Brief. In the entries below, which lines run from the one with "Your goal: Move" through the one with "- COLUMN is"? Repeat exactly those, both included, and no pictures.

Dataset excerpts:
____________
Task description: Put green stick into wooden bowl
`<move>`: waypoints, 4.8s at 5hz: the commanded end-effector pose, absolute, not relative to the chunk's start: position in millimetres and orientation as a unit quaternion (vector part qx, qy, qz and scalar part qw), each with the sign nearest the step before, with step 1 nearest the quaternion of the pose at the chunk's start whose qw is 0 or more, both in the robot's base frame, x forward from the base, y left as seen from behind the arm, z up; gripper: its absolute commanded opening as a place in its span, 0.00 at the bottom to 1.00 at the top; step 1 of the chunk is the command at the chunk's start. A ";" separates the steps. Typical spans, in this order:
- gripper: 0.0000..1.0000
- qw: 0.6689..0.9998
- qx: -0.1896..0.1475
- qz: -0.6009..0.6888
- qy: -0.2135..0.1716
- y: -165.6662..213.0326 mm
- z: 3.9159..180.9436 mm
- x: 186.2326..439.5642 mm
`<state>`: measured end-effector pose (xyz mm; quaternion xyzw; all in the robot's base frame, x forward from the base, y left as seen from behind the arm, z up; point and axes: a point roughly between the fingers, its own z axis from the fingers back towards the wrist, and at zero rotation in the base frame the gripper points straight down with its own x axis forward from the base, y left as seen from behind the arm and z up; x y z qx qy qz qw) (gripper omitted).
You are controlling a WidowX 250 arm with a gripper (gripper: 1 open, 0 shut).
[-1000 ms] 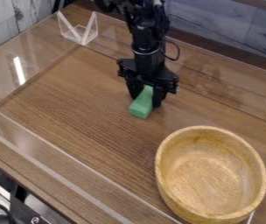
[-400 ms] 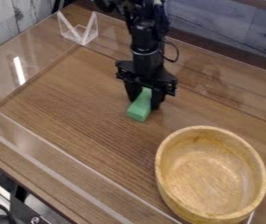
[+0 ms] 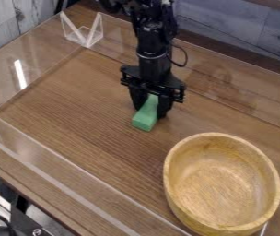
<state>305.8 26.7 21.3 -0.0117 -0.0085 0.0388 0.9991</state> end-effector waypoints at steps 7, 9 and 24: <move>0.00 0.998 -0.016 0.061 0.004 35.1 51.9 298.5; 0.00 0.998 -0.017 0.064 0.010 36.1 60.2 296.5; 1.00 0.998 -0.042 -0.006 0.036 -104.6 51.6 238.9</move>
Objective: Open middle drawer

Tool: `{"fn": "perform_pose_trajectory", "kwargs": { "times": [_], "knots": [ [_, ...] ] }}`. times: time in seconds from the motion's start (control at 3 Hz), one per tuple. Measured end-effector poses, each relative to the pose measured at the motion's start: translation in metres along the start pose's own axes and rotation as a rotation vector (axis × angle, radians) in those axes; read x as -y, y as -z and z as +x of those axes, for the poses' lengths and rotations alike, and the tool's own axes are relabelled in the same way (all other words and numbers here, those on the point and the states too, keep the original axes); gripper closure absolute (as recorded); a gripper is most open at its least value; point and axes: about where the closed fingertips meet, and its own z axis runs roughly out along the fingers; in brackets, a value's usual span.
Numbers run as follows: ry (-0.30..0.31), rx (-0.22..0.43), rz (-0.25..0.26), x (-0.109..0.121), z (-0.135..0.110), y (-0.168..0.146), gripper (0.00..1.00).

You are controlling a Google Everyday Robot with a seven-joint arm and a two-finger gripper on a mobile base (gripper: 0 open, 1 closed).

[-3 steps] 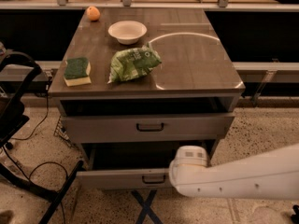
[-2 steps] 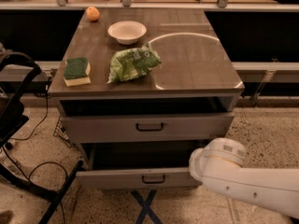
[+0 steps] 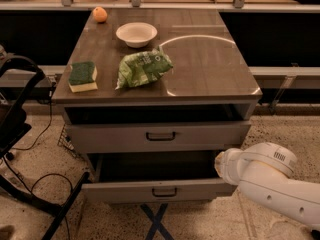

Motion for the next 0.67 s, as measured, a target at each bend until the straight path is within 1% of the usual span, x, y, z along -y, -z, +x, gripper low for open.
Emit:
{"fn": "perform_pose_trajectory", "kwargs": {
  "times": [0.33,0.67],
  "knots": [
    [0.000,0.000,0.000,0.000,0.000,0.000,1.00],
    [0.014,-0.002,-0.015,-0.003,-0.001,-0.016,1.00]
  ]
}}
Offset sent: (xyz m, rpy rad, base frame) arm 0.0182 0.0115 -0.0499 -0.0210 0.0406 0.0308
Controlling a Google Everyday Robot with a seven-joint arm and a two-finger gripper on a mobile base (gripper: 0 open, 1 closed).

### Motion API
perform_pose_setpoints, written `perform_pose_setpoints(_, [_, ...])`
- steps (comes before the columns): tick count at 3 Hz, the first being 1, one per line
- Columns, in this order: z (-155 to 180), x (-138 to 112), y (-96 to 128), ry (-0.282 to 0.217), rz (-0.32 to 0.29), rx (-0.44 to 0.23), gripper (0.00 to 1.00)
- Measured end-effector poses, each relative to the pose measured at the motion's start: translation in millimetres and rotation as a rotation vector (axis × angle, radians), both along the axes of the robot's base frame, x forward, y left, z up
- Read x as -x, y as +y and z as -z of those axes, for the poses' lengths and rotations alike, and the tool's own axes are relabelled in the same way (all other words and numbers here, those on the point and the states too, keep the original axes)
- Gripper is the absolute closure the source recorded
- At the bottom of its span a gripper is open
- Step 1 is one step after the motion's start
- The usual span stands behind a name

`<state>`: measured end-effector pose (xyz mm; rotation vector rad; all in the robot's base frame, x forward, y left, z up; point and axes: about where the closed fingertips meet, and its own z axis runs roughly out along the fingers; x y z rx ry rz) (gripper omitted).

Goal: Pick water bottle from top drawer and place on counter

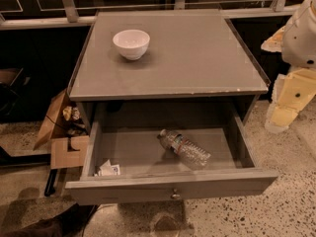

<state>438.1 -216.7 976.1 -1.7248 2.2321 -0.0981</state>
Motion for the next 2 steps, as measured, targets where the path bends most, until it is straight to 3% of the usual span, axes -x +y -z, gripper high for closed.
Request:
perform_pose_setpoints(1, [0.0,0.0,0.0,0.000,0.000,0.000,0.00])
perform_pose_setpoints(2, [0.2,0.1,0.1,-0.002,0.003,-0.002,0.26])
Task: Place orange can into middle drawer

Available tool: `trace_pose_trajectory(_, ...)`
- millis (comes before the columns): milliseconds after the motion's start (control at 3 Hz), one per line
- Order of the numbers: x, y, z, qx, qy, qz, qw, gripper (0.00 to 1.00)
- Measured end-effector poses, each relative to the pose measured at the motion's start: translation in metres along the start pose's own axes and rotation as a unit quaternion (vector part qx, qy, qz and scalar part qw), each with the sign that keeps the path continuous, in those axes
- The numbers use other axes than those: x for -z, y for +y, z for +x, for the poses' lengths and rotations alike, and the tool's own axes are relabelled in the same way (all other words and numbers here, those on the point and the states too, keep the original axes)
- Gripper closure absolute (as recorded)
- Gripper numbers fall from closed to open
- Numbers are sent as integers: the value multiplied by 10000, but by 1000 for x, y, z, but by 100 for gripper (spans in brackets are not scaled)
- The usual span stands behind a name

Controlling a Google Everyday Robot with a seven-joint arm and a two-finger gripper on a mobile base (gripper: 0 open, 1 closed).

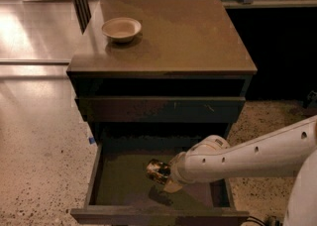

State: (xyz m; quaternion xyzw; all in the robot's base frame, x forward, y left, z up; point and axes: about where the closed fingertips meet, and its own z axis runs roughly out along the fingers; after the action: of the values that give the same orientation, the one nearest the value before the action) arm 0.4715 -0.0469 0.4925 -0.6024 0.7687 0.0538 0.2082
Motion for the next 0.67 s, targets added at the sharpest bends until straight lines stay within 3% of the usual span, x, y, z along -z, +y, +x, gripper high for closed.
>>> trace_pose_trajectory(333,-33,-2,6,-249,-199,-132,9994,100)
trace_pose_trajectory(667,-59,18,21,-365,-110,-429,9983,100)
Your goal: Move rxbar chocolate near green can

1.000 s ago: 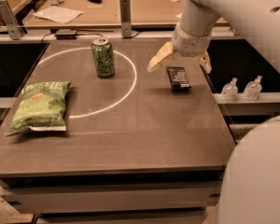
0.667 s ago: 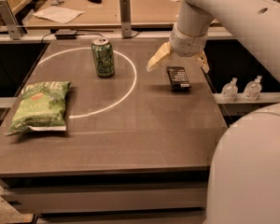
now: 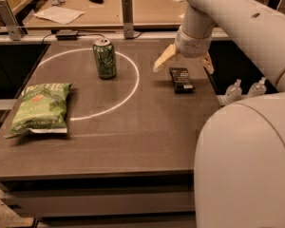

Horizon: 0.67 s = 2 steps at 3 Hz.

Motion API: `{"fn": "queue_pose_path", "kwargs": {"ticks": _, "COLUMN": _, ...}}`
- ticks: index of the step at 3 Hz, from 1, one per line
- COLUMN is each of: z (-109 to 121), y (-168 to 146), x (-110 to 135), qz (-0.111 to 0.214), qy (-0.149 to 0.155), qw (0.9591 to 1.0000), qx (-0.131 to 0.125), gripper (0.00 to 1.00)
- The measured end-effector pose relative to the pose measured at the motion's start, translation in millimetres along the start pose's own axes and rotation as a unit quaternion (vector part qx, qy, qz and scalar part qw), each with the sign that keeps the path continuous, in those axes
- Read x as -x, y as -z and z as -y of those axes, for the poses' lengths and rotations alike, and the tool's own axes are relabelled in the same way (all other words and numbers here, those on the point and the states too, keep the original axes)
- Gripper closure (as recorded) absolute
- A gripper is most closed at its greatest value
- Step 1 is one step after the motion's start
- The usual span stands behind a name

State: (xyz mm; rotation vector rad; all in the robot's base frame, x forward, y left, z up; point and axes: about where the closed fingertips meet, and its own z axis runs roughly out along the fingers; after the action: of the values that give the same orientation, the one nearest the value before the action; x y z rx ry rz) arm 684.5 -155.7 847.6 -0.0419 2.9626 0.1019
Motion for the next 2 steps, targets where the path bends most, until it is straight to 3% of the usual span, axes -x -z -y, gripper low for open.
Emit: {"fn": "queue_pose_path", "kwargs": {"ticks": 2, "z": 3.3, "y": -21.2, "x": -5.7, "qz": -0.024, "qy": 0.016, "qw": 0.9996, "qx": -0.004, "gripper": 0.00}}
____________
Answer to the problem.
Your goal: Move rxbar chocolate near green can

1.000 s ago: 
0.667 s ago: 
now: 

Horizon: 0.67 s = 2 steps at 3 Hz.

Motion API: `{"fn": "queue_pose_path", "kwargs": {"ticks": _, "COLUMN": _, ...}}`
- ticks: index of the step at 3 Hz, from 1, one per line
- COLUMN is each of: z (-109 to 121), y (-168 to 146), x (-110 to 135), qz (-0.111 to 0.214), qy (-0.149 to 0.155), qw (0.9591 to 1.0000), qx (-0.131 to 0.125), gripper (0.00 to 1.00)

What this exercise required has been given in full.